> [EXERCISE DETAILS] Extract, from the records beneath this instruction, each line that contains the word "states".

** Opening SOURCE MATERIAL block **

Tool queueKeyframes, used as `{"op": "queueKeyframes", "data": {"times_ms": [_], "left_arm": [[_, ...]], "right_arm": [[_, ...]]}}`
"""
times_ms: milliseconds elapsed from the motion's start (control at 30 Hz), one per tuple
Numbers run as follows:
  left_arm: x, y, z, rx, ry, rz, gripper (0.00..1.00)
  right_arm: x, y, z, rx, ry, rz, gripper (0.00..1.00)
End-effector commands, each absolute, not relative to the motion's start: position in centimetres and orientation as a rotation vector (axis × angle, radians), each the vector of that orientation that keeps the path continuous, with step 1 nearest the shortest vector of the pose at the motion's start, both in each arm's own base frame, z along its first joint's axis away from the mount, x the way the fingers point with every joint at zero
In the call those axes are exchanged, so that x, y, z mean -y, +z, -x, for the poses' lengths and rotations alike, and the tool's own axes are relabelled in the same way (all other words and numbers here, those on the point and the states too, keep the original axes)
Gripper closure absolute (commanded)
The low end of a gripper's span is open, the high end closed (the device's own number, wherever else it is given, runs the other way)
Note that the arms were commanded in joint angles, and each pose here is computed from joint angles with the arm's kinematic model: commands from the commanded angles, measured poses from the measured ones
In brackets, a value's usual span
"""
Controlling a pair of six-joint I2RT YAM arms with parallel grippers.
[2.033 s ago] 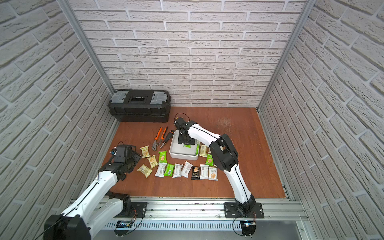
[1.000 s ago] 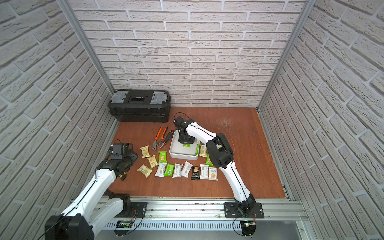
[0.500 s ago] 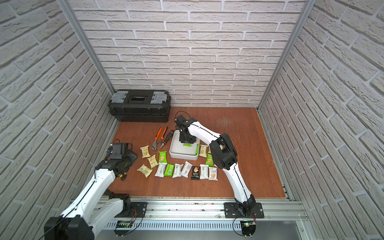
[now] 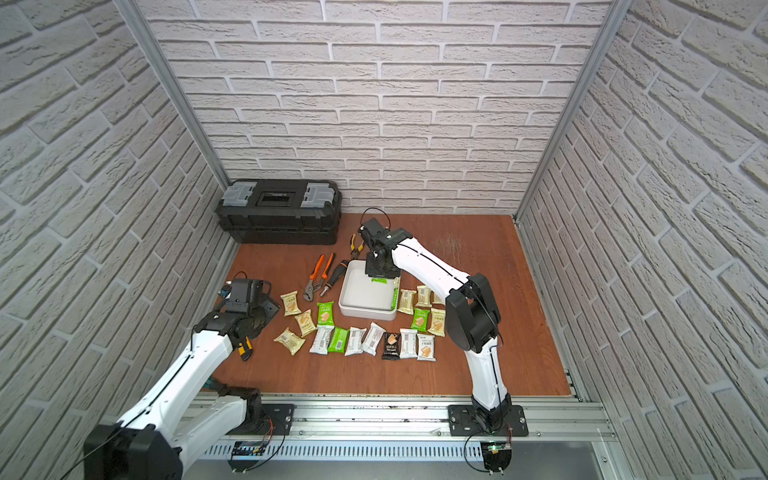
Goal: Take the cookies out of the storage box
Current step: Pick up the cookie from the storage box, then place the cookie at the center of the board.
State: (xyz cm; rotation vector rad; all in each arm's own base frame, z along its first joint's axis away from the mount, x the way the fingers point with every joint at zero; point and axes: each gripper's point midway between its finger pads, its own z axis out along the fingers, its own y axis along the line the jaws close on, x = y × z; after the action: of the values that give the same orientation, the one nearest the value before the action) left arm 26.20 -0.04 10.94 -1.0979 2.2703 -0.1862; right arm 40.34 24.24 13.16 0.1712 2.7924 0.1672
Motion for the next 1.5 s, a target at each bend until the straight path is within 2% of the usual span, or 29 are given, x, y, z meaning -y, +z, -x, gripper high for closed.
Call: {"op": "queueKeyframes", "data": {"times_ms": [0,333,667,900,1167,1467], "left_arm": [[0.4,11.9,-27.1,-2.267,-0.152,1.032,0.36],[3.1,13.2,-28.9,-2.318,-0.157,0.854,0.36],[6.8,14.6,-30.0,-2.39,-0.166,0.607,0.37],[9.9,14.8,-31.0,-2.452,-0.14,0.428,0.43],[15.5,15.0,-32.8,-2.49,-0.185,0.122,0.44],[24.9,13.4,-33.8,-2.551,-0.398,-0.276,0.49]], "right_arm": [[-20.7,15.8,-40.8,-2.721,0.139,-0.217,0.65],[-14.0,12.6,-42.0,-2.753,0.08,-0.317,0.65],[-13.2,6.0,-44.8,-2.858,0.061,-0.307,0.65],[-13.8,4.4,-46.7,-2.875,0.082,-0.28,0.64],[-13.6,6.0,-46.8,-2.855,0.101,-0.247,0.44],[-13.4,11.9,-44.2,-2.741,0.222,-0.271,0.43]]}}
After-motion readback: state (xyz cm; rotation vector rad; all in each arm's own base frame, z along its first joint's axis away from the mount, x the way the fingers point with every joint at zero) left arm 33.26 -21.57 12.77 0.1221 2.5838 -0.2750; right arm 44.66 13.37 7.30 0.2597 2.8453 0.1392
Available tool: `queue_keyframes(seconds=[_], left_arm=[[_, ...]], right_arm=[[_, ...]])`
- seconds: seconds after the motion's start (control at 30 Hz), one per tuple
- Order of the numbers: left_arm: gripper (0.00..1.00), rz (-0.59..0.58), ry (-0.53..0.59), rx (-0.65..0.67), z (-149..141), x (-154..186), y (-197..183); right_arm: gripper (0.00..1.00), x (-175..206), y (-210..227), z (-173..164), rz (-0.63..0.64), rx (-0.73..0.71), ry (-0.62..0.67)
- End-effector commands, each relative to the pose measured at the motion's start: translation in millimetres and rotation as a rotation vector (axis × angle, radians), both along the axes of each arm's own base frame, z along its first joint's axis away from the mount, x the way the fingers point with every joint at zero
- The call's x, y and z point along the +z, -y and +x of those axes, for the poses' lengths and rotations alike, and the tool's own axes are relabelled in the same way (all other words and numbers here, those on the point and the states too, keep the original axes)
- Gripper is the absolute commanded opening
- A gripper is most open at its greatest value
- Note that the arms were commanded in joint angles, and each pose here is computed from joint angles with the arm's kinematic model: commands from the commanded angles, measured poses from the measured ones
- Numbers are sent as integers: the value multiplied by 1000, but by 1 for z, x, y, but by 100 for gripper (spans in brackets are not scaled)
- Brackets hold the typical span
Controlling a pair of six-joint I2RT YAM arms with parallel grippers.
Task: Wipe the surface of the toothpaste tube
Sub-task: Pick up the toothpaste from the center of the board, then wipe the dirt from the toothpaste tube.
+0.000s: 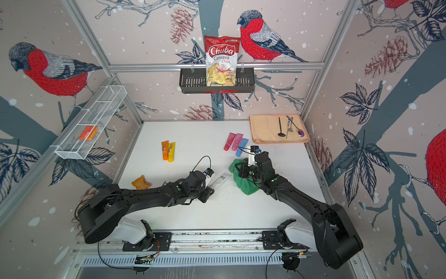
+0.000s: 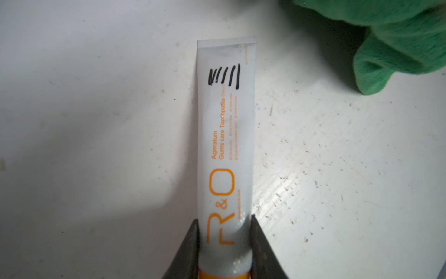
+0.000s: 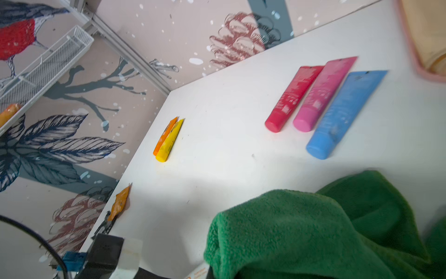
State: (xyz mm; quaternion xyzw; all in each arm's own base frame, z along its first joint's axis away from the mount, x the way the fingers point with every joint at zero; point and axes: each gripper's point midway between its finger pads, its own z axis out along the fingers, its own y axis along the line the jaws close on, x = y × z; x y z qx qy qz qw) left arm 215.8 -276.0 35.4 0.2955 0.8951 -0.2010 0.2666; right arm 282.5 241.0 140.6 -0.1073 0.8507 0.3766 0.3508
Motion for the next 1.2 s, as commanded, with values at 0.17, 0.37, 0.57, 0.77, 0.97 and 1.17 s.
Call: queue_keyframes(seconds=[0.17, 0.37, 0.57, 0.77, 0.97, 1.17], left_arm=[[34, 31, 103, 20, 0, -7, -1], [33, 41, 116, 35, 0, -13, -1], [26, 60, 118, 55, 0, -23, -2], [22, 32, 144, 66, 0, -18, -3], [21, 42, 155, 69, 1, -18, -4], [21, 57, 166, 80, 6, -19, -3]], right_arm=[[1, -34, -61, -14, -10, 182, -89], [1, -68, -91, -36, -77, 269, -163], [0, -107, -86, -50, -277, 255, -217], [0, -140, -17, -20, -546, 49, -246], [0, -144, 25, 5, -646, -50, -266], [0, -123, -38, -28, -460, 170, -224]])
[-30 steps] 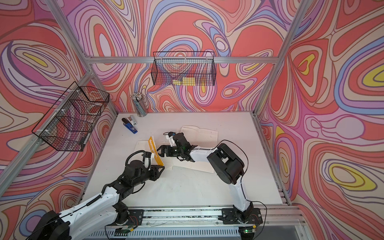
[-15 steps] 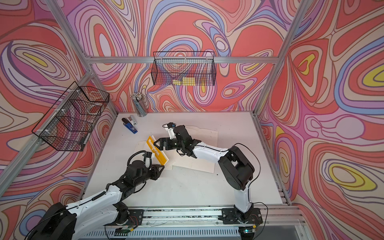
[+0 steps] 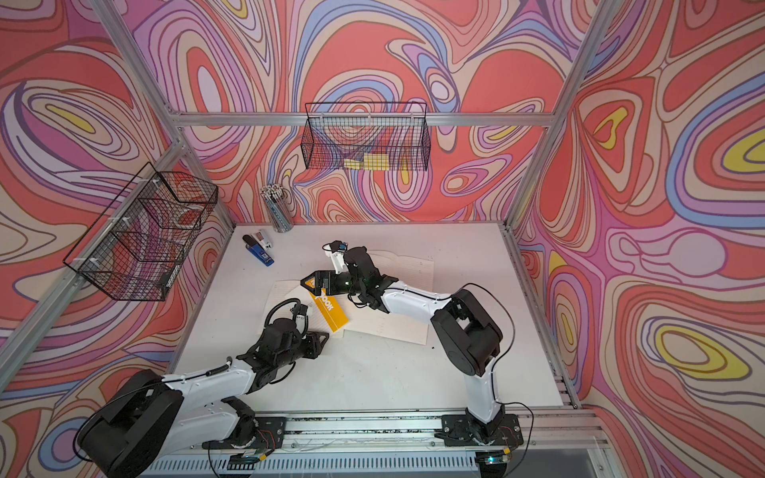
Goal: Close the notebook
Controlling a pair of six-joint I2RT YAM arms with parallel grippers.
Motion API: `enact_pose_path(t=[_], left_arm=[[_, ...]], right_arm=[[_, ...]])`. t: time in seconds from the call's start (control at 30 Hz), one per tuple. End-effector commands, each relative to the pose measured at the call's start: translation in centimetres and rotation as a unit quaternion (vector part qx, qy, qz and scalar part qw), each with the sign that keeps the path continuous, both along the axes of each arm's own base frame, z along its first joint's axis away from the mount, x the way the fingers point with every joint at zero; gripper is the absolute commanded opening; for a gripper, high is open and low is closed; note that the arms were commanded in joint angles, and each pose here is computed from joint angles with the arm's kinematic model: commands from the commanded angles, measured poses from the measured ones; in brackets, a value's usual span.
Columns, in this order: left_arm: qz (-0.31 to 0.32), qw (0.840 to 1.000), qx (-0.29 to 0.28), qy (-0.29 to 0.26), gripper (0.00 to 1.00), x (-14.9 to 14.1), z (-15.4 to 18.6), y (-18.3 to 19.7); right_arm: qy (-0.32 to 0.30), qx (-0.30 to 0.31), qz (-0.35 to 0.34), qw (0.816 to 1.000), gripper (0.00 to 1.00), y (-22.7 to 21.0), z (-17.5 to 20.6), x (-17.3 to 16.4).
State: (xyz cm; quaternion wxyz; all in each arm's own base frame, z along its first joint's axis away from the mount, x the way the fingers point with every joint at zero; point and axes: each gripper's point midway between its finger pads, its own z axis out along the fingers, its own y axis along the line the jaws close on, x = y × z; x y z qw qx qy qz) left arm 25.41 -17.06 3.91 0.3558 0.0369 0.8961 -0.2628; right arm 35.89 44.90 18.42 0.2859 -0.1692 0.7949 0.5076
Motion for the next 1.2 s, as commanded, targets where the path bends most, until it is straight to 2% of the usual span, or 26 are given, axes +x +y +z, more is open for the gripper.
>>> enact_pose_path(t=[0.0,0.67,1.0,1.17], left_arm=[[0.007,1.000,-0.018,-0.018,0.37,1.2,1.6,-0.5],[0.031,0.999,-0.010,-0.019,0.37,0.9,2.7,0.6],[0.059,0.998,-0.009,-0.011,0.34,1.6,6.2,1.2],[0.088,0.995,-0.035,0.035,0.30,2.2,6.4,2.4]], right_arm=[[0.025,0.013,0.007,1.000,0.98,0.8,-1.7,0.3],[0.090,-0.039,-0.001,0.995,0.98,0.7,-10.9,0.3],[0.100,-0.048,-0.001,0.994,0.98,0.4,-12.2,0.0],[0.102,-0.053,-0.004,0.993,0.98,0.1,-12.6,-0.2]])
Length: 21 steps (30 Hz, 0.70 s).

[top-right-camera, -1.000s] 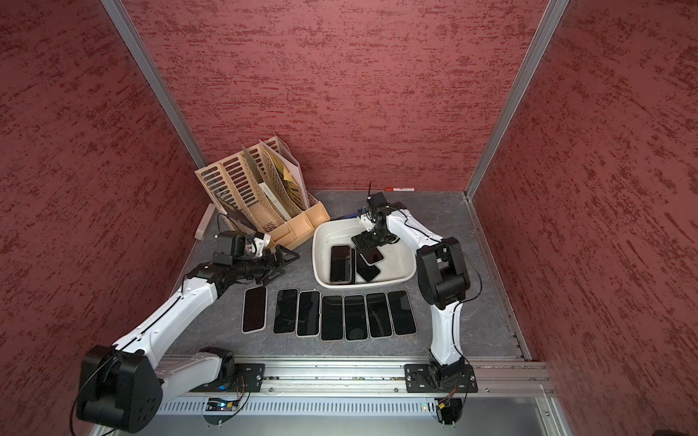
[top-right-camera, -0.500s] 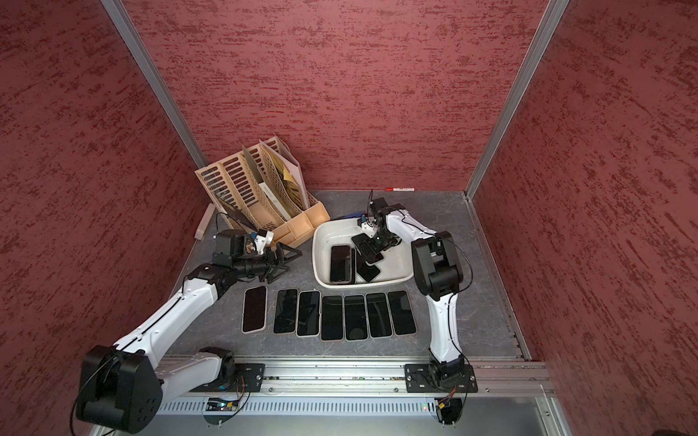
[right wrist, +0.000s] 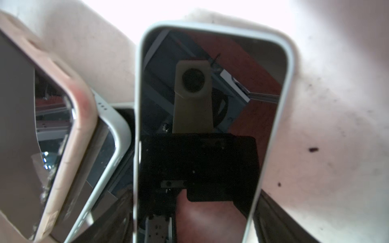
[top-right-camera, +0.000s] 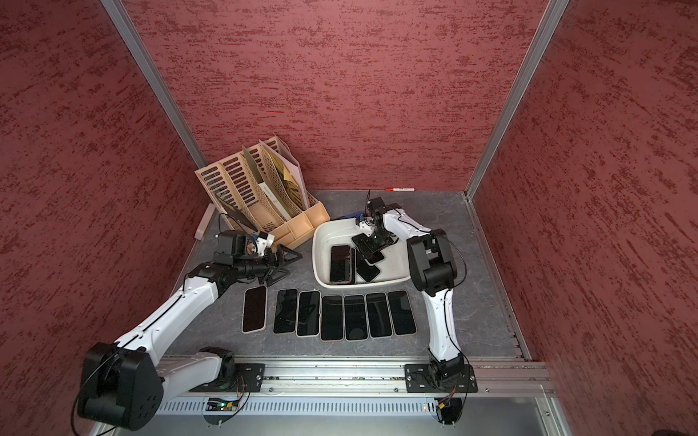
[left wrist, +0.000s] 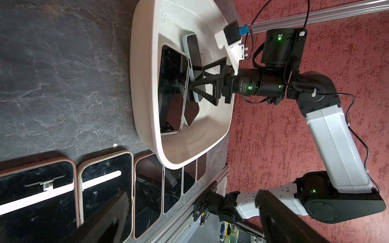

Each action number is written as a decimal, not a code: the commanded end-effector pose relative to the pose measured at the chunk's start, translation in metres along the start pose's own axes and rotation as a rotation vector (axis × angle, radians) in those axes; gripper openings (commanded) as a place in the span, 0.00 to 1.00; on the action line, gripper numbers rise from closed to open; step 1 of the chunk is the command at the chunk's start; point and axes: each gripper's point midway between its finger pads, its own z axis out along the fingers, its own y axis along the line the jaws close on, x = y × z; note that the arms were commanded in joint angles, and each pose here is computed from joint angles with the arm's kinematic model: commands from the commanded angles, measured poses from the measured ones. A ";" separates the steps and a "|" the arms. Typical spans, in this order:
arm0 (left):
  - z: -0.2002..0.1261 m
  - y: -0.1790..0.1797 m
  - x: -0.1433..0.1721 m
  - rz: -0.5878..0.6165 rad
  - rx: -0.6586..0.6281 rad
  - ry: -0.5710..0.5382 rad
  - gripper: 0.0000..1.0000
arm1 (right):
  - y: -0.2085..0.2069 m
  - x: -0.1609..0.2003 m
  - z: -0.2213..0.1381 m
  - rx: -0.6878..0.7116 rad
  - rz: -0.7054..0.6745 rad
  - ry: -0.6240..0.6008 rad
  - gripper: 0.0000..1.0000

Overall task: Take the phone out of the storage box
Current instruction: Pick up the phone from the storage box.

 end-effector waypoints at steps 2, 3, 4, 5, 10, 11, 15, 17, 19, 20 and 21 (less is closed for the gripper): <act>-0.010 -0.016 -0.001 0.037 0.022 -0.030 1.00 | -0.006 0.007 0.011 0.015 0.061 0.016 0.74; -0.010 -0.016 -0.001 0.035 0.025 -0.035 1.00 | -0.005 0.006 0.007 0.021 0.060 0.002 0.72; -0.010 -0.016 -0.001 0.031 0.032 -0.041 1.00 | -0.005 0.004 0.001 0.026 0.062 -0.019 0.69; -0.010 -0.018 -0.001 0.027 0.040 -0.048 1.00 | -0.004 0.002 -0.004 0.035 0.062 -0.040 0.67; -0.006 -0.023 0.000 0.017 0.073 -0.059 1.00 | -0.002 -0.010 -0.041 0.082 0.077 -0.162 0.63; -0.004 -0.025 0.001 0.015 0.077 -0.059 1.00 | -0.001 -0.013 -0.050 0.092 0.077 -0.190 0.63; 0.005 -0.035 0.007 0.015 0.103 -0.048 1.00 | 0.004 -0.022 -0.080 0.111 0.084 -0.286 0.62; 0.010 -0.041 0.013 0.029 0.104 -0.046 1.00 | 0.007 -0.023 -0.095 0.121 0.079 -0.325 0.61; 0.017 -0.047 0.021 0.053 0.106 -0.032 1.00 | 0.009 -0.024 -0.108 0.127 0.077 -0.350 0.61; 0.020 -0.051 0.026 0.069 0.105 -0.025 1.00 | 0.011 -0.022 -0.114 0.133 0.080 -0.361 0.61; 0.023 -0.053 0.030 0.080 0.105 -0.019 1.00 | 0.012 -0.021 -0.121 0.136 0.083 -0.374 0.61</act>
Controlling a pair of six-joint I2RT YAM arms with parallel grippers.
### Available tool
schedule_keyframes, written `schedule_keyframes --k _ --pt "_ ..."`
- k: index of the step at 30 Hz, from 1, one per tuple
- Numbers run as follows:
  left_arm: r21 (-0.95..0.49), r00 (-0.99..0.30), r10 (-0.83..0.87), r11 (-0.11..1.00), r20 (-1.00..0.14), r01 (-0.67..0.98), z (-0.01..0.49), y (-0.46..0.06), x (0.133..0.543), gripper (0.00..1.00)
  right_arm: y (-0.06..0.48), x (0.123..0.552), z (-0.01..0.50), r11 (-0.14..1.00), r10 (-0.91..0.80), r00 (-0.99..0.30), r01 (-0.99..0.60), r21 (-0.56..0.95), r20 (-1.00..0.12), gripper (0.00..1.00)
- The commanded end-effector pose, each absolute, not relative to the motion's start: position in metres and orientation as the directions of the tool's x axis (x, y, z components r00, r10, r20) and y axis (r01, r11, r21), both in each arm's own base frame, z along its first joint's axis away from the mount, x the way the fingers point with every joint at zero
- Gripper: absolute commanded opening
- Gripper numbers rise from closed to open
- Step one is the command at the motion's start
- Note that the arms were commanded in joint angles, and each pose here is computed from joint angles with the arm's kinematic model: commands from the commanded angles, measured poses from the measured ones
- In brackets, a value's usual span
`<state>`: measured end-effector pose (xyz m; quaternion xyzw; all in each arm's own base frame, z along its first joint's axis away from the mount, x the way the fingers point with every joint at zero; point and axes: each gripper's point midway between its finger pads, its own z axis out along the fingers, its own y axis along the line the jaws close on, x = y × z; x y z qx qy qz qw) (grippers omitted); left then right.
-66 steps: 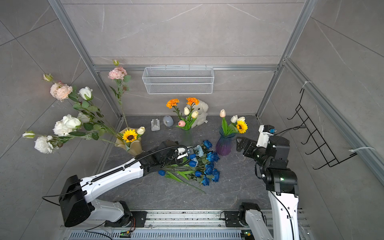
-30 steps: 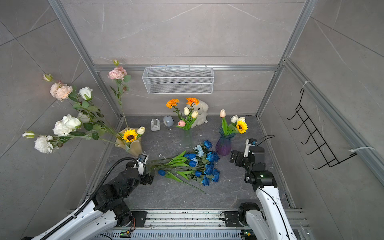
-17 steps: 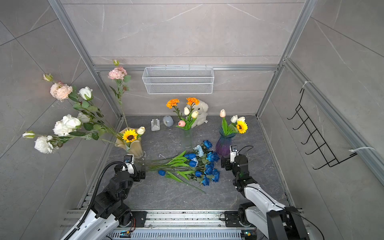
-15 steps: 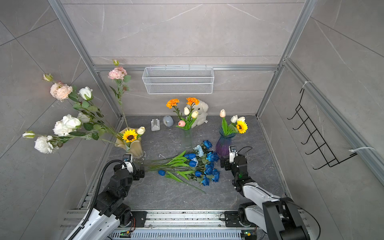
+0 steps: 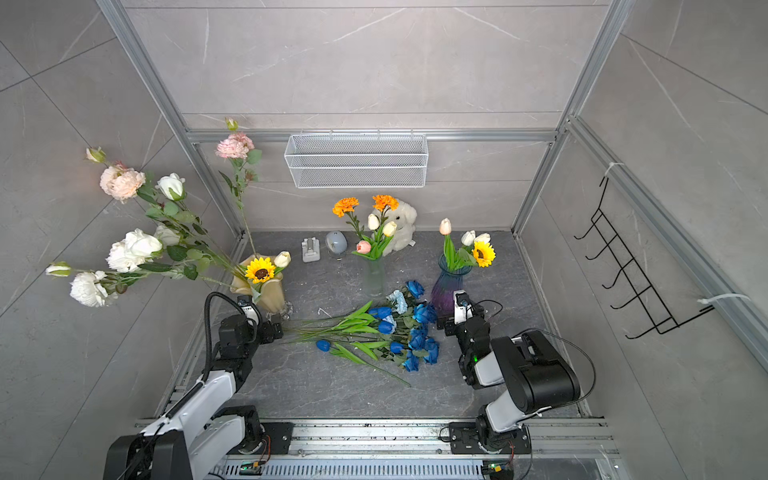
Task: Pick out blue flowers from the vase
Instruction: Move the vase to the center of the board.
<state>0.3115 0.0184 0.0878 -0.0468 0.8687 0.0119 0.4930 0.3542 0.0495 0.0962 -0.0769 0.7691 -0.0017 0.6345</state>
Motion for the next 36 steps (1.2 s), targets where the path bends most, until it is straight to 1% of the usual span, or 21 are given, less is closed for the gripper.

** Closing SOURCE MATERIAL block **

> [RESULT OF THE TASK]
In the call those axes are exchanged, so that x, y, z mean -y, +z, -x, for the poses' lengths and rotations alike, and the tool's own axes are relabelled in the same way (all other words and numbers here, those on the point and the states too, keep the original axes)
- The call's x, y and z point along the +z, -y and +x of those axes, for the poses' lengths and rotations alike, and the tool's own axes are relabelled in the same way (all other words and numbers here, those on the point and the states too, keep the original axes)

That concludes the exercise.